On the other hand, there are real benefits. In certain fields like the sciences, it can be extremely difficult to find books by women; this search engine is one of the only ways I know to find and arrange them from a big corpus (about 1,000,000 books, which are broadly representative of university library holdings). And although the data won't be perfect, I can't emphasize the degree to which this doesn't matter for the sorts of questions that can usefully be asked of it. If there are substantial differences between writing by the two genders, they will show up with a 90% accurate classifier, just more weakly.

Those disclaimers out of the way: let me know if you find anything interesting. I'll release some basic statistics on the genre distributions, usage of personal pronouns, and so forth once I get a chance.


  1. First and last names are available in all the historical samples (1930 and earlier), and will be available in 1940 soon.

    1. You're right: it's as clear as day on the IPUMS web site. I have no idea why I thought they weren't.

  2. Instead of guessing at author gender, why not look them up in Freebase for those which are available and only fall back to guessing if you don't get a hit?

    You can lookup by LC NAF, OpenLibrary and a bunch of other IDs. There's also

    1. (this is a follow-up to my post below, which I put in the wrong place);

      I just logged onto Freebase and classified a few genders myself to see what it was like--I see I may be wrong that machine tagging is predominant, and that a lot of it is likely scanning the wikipedia article for gender clues and then entering it in. Which is pretty valuable. That should be better in a lot of cases than just automatically classifying. So the question is just

      1) Whether enough OL authors are in freebase to make it worth the time entering them.
      2) Whether a good gender classifier based on census data including location, etc., would be better than a good one based on freebase.
      3) Whether I should just keep freebase independent as a check on the methodology.
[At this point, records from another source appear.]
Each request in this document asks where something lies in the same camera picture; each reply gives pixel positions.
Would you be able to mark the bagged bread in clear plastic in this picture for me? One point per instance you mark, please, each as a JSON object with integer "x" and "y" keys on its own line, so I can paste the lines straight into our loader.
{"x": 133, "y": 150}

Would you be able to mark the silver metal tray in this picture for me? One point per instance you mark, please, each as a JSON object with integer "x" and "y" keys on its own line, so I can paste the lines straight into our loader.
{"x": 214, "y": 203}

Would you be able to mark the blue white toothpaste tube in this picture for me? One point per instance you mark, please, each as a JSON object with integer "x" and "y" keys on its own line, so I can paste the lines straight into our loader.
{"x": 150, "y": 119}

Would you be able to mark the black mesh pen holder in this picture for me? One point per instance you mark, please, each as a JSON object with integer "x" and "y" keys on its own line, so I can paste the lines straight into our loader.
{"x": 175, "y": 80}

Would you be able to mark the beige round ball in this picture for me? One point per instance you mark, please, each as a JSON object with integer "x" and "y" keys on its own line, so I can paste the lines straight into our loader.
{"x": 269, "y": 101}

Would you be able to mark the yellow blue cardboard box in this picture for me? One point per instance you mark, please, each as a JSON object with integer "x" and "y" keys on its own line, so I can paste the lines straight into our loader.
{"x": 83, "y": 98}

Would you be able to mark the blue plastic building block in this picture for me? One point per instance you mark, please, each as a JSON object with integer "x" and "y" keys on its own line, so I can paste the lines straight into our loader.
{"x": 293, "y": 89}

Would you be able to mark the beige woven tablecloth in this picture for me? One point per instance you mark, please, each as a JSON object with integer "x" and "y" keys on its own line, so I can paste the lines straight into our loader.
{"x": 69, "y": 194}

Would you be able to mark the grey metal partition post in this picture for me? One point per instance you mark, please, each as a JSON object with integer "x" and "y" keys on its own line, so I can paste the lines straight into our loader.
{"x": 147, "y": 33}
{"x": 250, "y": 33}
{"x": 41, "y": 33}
  3. Yeah, this is a good question. Open Library links on a few (very few--less than 1%, if I recall correctly) authors to wikipedia pages; those are the only ones that seem like they'd be easy to link to an entity defined in some linked open data repository. With the rest, moving from name to shared entity is going to be pretty imprecise.

    But more to the point: there about 450,000 unique author ids in the OL, most of whom wrote a single book and died before 1930. The majority of these, a little random checking shows, don't show up at all in Freebase, and most of those that do (like this one, that I pulled randomly from the catalog) are almost certainly just machine categorized by the genderednames app themselves. So it's basically whether I want to use my own guessing system for everything, or use someone else's for some fraction (20-30%, I'd hazard?) of uncertain composition. Seems cleaner just to use the one, particularly because I want to have the 97% threshold, which freebase doesn't. Plus, for my sample 1910 names are a better classifying set than all the names in freebase. I don't think there's anything more complicated going on the freebase classifier, but I might be wrong about that.
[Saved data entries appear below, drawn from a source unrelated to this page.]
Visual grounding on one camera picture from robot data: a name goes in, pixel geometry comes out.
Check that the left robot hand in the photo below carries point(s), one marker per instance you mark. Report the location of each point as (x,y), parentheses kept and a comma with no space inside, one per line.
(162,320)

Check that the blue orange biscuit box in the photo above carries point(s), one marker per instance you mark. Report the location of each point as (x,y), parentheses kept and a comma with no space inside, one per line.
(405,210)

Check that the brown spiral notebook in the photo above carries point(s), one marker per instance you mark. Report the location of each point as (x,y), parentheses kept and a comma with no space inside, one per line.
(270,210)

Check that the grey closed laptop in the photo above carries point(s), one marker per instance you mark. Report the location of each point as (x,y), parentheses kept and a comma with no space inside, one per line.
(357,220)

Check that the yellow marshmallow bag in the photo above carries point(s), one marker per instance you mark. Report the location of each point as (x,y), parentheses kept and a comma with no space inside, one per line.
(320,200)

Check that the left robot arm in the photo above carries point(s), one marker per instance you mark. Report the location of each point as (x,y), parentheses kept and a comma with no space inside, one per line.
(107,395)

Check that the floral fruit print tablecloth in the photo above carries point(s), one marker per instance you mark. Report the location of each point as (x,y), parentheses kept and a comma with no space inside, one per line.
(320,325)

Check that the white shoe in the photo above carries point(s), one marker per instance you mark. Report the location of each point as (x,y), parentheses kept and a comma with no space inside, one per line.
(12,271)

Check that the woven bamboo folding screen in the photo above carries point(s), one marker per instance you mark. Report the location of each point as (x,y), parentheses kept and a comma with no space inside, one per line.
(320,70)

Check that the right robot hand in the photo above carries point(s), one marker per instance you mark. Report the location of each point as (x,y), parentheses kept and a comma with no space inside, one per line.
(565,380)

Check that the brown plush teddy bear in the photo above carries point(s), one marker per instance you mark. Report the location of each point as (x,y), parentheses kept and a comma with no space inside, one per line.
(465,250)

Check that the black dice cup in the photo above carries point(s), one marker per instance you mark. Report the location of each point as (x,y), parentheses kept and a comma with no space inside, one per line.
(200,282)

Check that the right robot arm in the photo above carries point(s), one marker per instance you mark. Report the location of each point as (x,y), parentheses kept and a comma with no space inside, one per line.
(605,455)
    What we really need is a good multidimensional classifier that would work off whatever available data you had about birth year, nationality, region, and so on. That would probably be easy enough to build off freebase, although I'd want to check it off census data since just using famous people is problematic (and probably skews everything male).

    Another thing Freebase would be good for, potentially, is getting a list of female authors with male names: I'm really curious about the degree to which they write differently than women writing as women. I'll have to think about that some more.

  4. I'm a very non-technical person that is trying to find out (even just roughly) the % of female vs male authors (globally or nationally) can you give any indication of this?